Will it really?  And how will it be organized?  There's some utility 
functions, which don't deserve a module.  There's WSGIHTTPServer, based 
on BaseHTTPServer.  And maybe some CGI WSGI server.

I imagine other things could come along, but not right away, and where 
would they go?  Added to some top-level module?  A new module?

I also *really* dislike the name wsgi for a module.  It's a fine name 
for discussing this, but I'm really opposed to it becoming a name used 
more widely.  Not because I think there's a better name, but because the 
function is important and the name isn't.  One of the things we can do 
if this is an approved PEP is that we don't have to qualify this as 
one-of-many, using a distinguishing name.

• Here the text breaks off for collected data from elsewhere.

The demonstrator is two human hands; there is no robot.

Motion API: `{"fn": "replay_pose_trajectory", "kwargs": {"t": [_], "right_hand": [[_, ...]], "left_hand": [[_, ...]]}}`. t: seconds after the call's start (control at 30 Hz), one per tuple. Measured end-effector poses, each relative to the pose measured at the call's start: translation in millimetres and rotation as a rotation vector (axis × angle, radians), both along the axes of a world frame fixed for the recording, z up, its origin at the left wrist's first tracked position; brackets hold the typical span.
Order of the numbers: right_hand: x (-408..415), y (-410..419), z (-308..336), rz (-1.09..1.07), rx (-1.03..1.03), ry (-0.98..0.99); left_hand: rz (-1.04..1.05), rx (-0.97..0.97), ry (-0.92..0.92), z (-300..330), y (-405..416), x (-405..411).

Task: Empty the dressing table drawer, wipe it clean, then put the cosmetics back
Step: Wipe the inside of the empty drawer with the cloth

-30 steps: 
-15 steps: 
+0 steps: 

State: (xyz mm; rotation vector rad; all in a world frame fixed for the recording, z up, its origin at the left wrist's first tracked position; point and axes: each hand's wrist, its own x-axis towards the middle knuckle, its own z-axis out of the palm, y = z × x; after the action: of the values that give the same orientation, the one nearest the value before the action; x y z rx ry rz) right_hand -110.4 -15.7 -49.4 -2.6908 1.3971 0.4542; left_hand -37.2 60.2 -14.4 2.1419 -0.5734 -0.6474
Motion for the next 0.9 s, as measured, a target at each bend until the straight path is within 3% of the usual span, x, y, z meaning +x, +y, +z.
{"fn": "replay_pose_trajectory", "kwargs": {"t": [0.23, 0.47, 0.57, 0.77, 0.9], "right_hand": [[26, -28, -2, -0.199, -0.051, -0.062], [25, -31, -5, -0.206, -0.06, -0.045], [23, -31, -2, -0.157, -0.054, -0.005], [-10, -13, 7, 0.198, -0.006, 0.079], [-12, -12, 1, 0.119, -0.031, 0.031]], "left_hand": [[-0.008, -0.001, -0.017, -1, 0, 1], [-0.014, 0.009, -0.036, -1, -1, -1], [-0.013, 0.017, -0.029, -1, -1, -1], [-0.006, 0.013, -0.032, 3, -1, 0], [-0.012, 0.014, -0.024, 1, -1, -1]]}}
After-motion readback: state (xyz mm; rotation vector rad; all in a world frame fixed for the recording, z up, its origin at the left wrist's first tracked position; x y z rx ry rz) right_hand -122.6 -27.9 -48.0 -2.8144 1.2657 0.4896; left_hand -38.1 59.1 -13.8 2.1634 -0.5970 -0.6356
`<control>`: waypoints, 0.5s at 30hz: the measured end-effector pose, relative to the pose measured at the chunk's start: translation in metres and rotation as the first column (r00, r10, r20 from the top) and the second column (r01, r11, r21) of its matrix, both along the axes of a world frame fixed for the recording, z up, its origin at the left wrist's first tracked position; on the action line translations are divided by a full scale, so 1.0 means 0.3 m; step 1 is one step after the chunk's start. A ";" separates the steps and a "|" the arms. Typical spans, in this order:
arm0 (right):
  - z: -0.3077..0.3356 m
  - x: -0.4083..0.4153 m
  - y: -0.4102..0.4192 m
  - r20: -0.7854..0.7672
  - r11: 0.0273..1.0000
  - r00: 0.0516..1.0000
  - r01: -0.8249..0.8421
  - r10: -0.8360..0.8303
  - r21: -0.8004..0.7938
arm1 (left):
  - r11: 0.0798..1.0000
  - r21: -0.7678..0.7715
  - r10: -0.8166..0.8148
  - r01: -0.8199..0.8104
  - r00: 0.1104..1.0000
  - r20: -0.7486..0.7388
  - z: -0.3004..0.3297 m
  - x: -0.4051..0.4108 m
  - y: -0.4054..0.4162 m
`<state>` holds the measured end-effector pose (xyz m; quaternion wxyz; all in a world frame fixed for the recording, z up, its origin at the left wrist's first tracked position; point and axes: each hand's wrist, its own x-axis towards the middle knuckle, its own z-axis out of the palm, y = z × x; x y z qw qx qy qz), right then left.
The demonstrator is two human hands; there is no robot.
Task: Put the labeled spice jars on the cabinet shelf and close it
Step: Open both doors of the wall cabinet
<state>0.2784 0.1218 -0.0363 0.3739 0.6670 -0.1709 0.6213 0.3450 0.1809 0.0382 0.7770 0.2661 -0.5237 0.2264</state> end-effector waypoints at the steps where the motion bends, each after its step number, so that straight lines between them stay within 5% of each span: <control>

>> Yes, you are right.  Which means the catcher has to keep track of the 
>> headers that were sent if it hopes to do anything.  In that case, it 
>> might check for text/html or text/plain; if not those two, then just 
>> stop the response short and log the error.  If so, and if configured 
>> to show errors, then it could display them; cgitb goes to some length 
>> to make HTML render correctly.
>>
>> That makes me think that wrapping send_response is more reasonable. 
>> Though it makes error resolution in servers more complex.
> 
> 
> I'm not sure I follow you.  The error handling in the server would look 
> just like the handling in middleware, no?  In fact, this potentially 
> sounds like a job for another boilerplate function in wsgi.util, or 
> perhaps a class.  I imagine we might have an AbstractWSGIServer that 
> defines basic start-response, write, and other operations, with abstract 
> methods for sending/receiving data to and from the client, and various 
> overrideable methods for policy.  The simple WSGIServer and CGI gateway 
> would both derive from it, or perhaps delegate to it.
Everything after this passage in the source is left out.